Skip to main content

Import

This guide explains how to import data into bauplan's data catalog as Iceberg tables.

General Requirements

  • Data must be in Parquet or CSV format
  • Data must be in S3 - local files cannot be imported directly
  • S3 bucket must have proper permissions configured:
    • For bauplan's clients, this is a one-off operation done during onboarding when pairing your data with the system
    • For sandbox users, see sandbox requirements below

Sandbox Environment Requirements

When using the bauplan sandbox (beta environment), additional requirements apply:

  • S3 bucket must be publicly readable
  • S3 bucket must have ListObject permission enabled
note

These additional requirements exist because the sandbox runs in an isolated EC2 instance that can only access public data.
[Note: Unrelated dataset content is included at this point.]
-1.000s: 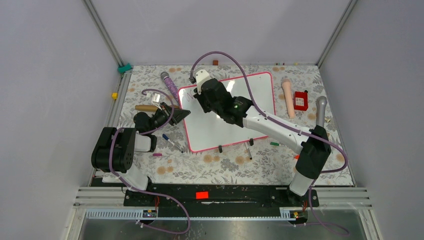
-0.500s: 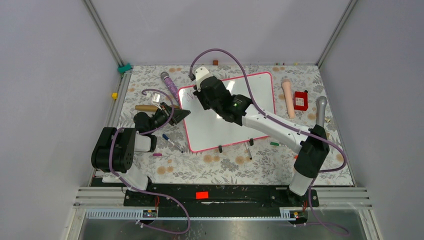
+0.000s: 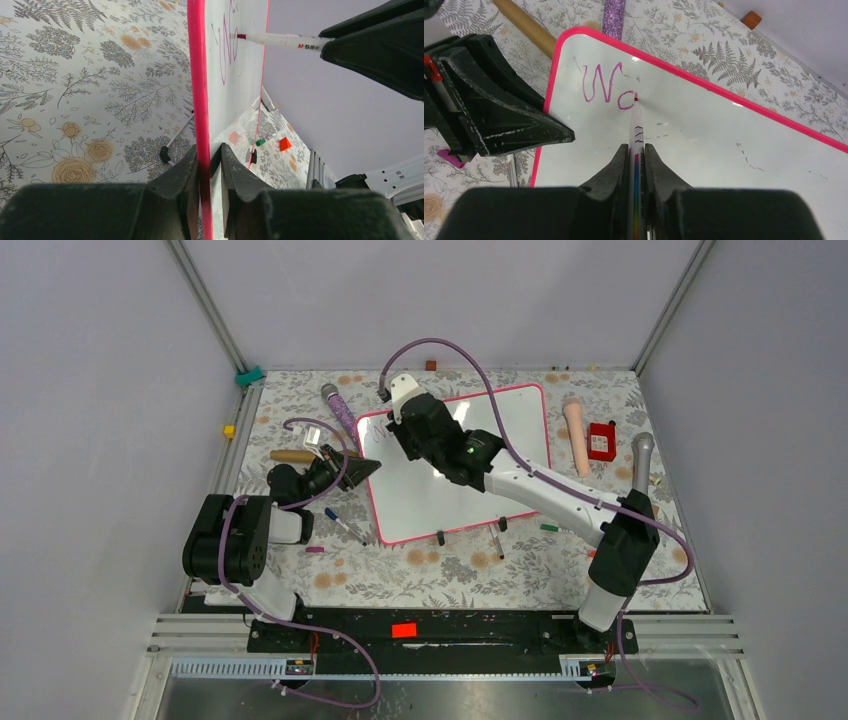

In a production environment, the EC2 instance would be privately linked to your bucket through IAM.

Import Process Overview

The import process in bauplan consists of two main steps:

  1. Create Table: Define the table schema based on your data files
  2. Import Data: Load the data into your newly created table

Step 1: Create Table

Create an empty table using the create command:

bauplan table create --name <YOUR_TABLE_NAME> --search-uri 's3://your-bucket/*.parquet'

This command will:

  • Analyze your Parquet/CSV files to determine the schema
  • Create an empty table with the appropriate structure
  • Not yet import any data

Step 2: Import Data

After creating the table, import the data:

bauplan table import --name <YOUR_TABLE_NAME> --search-uri 's3://your-bucket/*.parquet'

You can also perform imports programmatically using the bauplan Python SDK:

import bauplan

client = bauplan.Client()

# Create the table
client.create_table(
table='my_table_name',
search_uri='s3://path/to/my/files/*.parquet',
branch='my_branch_name'
)

# Import the data
state = client.import_data(
table='my_table_name',
search_uri='s3://path/to/my/files/*.parquet',
branch='my_branch_name'
)

# Check for errors during import
if state.error:
print(f"Import failed: {state.error}")

Handling Schema Conflicts

If schema conflicts occur between files during import:

  1. Generate an import plan:
bauplan table create-plan --name <YOUR_TABLE_NAME> \
--search-uri 's3://your-bucket/*.parquet' \
--save-plan table_creation_plan.yml
  1. Review the table_creation_plan.yml file for conflicts
  2. Modify the schema as needed
  3. Ensure the conflicts field is empty (conflicts: [])
  4. Apply the modified plan:
bauplan table create-plan-apply --plan table_creation_plan.yml
note

For a complete import reference - including error handling and advanced import options -, please consult the reference documentation.